#### ACTION ITEM
Set the images aside and retype the whole listing exactly.

#### DATA BELOW
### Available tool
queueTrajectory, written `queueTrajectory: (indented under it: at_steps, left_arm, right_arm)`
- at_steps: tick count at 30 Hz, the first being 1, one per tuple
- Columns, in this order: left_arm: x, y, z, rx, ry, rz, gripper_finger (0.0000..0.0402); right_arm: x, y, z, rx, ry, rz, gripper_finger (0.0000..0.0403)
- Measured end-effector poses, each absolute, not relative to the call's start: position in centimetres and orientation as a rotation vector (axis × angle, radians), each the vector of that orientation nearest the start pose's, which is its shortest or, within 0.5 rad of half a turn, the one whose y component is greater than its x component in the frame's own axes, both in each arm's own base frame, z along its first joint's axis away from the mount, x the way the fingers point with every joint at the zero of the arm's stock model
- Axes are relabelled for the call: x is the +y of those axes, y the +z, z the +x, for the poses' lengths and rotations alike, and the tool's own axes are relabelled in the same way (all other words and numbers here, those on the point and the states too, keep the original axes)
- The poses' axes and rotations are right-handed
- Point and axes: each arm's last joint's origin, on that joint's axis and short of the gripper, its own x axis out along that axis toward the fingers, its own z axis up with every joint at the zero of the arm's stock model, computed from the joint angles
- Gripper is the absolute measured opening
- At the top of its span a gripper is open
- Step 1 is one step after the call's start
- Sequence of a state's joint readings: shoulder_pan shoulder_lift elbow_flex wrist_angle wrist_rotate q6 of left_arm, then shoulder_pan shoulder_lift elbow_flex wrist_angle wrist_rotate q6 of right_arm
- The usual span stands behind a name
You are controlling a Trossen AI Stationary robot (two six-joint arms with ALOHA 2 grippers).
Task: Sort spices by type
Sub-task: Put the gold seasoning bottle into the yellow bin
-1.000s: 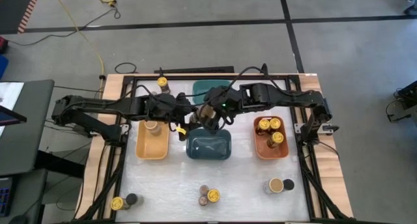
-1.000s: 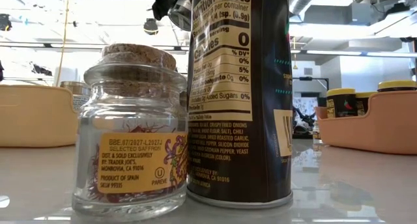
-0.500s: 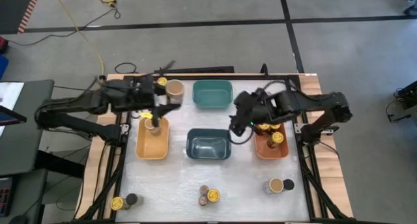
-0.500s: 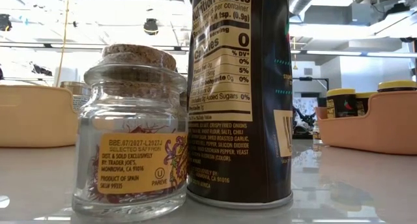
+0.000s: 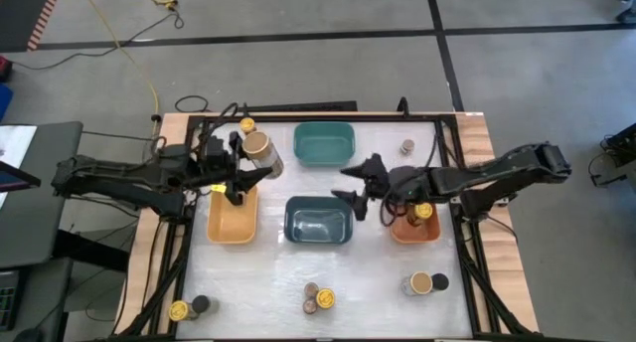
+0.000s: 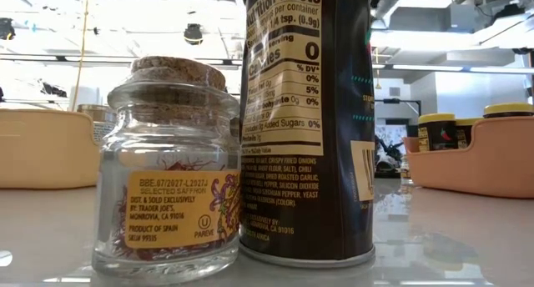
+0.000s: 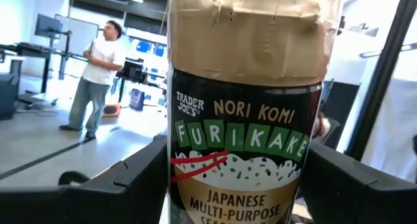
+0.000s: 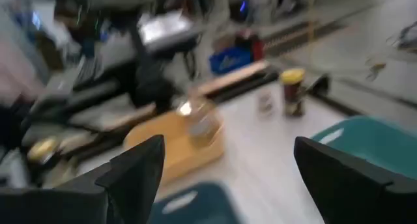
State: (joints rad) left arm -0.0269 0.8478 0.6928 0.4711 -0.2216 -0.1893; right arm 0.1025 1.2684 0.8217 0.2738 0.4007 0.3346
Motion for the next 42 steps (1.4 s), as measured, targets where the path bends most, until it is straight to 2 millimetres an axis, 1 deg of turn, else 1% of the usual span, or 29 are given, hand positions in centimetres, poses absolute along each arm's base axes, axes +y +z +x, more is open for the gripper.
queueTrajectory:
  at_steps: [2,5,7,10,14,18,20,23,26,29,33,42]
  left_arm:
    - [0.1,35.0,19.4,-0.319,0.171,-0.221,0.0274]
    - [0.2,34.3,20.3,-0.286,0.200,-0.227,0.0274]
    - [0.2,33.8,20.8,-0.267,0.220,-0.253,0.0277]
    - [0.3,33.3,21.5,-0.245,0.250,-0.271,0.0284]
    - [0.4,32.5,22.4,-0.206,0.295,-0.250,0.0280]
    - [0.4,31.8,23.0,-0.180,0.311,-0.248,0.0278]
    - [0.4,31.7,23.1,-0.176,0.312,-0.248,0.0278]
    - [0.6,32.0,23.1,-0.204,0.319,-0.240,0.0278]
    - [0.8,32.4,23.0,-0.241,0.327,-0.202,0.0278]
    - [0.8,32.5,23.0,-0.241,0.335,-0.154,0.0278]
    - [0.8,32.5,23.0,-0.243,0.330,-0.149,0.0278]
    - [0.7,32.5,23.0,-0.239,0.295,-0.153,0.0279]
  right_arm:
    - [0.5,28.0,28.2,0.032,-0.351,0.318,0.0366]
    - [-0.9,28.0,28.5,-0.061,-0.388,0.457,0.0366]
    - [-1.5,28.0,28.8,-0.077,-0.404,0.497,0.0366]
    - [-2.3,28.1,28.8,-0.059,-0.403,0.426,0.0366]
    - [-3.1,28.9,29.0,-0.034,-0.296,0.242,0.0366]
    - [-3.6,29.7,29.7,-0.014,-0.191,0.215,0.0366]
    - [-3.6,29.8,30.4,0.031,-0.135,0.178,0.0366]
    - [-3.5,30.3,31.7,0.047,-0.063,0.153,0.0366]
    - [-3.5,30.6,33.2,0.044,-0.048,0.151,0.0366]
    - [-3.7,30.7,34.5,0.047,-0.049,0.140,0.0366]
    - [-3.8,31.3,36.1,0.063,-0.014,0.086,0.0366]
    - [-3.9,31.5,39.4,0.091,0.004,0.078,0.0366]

#### TASK OUTPUT
### Available tool
queueTrajectory, written `queueTrajectory: (indented under it: at_steps, left_arm, right_arm)`
- at_steps: tick count at 30 Hz, the first being 1, one per tuple
- Columns, in this order: left_arm: x, y, z, rx, ry, rz, gripper_finger (0.0000..0.0402); right_arm: x, y, z, rx, ry, rz, gripper_finger (0.0000..0.0403)
- Measured end-effector poses, each absolute, not relative to the call's start: position in centimetres and orientation as a rotation vector (axis × angle, radians), each the vector of that orientation nearest the start pose's, which is its shortest or, within 0.5 rad of half a turn, the one whose y component is greater than its x component in the frame's own axes, both in each arm's own base frame, z along its first joint's axis away from the mount, x the way the fingers point with every joint at the zero of the arm's stock model
- Axes are relabelled for the call: x is the +y of those axes, y the +z, z the +x, for the poses' lengths and rotations alike, and the tool's own axes are relabelled in the same way (all other words and numbers here, those on the point and the states too, keep the original axes)
- The poses' axes and rotations are right-handed
- Point and axes: each arm's last joint's origin, on that joint's axis and short of the gripper, its own x axis out along that axis toward the fingers, its own z axis up with every joint at the zero of the arm's stock model, computed from the joint angles
- Gripper is the absolute measured opening
- At the top of its span a gripper is open
- Step 1 is one step after the call's start
- Sequence of a state's joint readings: shoulder_pan shoulder_lift elbow_flex wrist_angle wrist_rotate q6 of left_arm, then shoulder_pan shoulder_lift elbow_flex wrist_angle wrist_rotate q6 of right_arm
- The usual span stands behind a name
You are controlling a Trossen AI Stationary robot (two six-joint arms with ALOHA 2 grippers).
Task: Sort spices by type
Sub-task: Put the gold seasoning bottle into the yellow bin
-1.000s: 
-1.000s: 
-0.500s: 
-0.500s: 
+0.000s: 
+0.000s: 
+0.000s: 
+0.000s: 
State: (joints rad) left arm -0.0269 0.8478 0.6928 0.4711 -0.2216 -0.1893; right arm 0.1025 1.2684 0.8217 0.2738 0.4007 0.3346
Motion for the next 42 steps (1.4 s), as measured, targets where the path bends most, until it is straight to 2 millimetres an axis, 1 deg of turn, else 1% of the usual span, or 29 are given, hand positions in centimetres, poses absolute along each arm's base axes, axes +y +z +x, more is open for the gripper.
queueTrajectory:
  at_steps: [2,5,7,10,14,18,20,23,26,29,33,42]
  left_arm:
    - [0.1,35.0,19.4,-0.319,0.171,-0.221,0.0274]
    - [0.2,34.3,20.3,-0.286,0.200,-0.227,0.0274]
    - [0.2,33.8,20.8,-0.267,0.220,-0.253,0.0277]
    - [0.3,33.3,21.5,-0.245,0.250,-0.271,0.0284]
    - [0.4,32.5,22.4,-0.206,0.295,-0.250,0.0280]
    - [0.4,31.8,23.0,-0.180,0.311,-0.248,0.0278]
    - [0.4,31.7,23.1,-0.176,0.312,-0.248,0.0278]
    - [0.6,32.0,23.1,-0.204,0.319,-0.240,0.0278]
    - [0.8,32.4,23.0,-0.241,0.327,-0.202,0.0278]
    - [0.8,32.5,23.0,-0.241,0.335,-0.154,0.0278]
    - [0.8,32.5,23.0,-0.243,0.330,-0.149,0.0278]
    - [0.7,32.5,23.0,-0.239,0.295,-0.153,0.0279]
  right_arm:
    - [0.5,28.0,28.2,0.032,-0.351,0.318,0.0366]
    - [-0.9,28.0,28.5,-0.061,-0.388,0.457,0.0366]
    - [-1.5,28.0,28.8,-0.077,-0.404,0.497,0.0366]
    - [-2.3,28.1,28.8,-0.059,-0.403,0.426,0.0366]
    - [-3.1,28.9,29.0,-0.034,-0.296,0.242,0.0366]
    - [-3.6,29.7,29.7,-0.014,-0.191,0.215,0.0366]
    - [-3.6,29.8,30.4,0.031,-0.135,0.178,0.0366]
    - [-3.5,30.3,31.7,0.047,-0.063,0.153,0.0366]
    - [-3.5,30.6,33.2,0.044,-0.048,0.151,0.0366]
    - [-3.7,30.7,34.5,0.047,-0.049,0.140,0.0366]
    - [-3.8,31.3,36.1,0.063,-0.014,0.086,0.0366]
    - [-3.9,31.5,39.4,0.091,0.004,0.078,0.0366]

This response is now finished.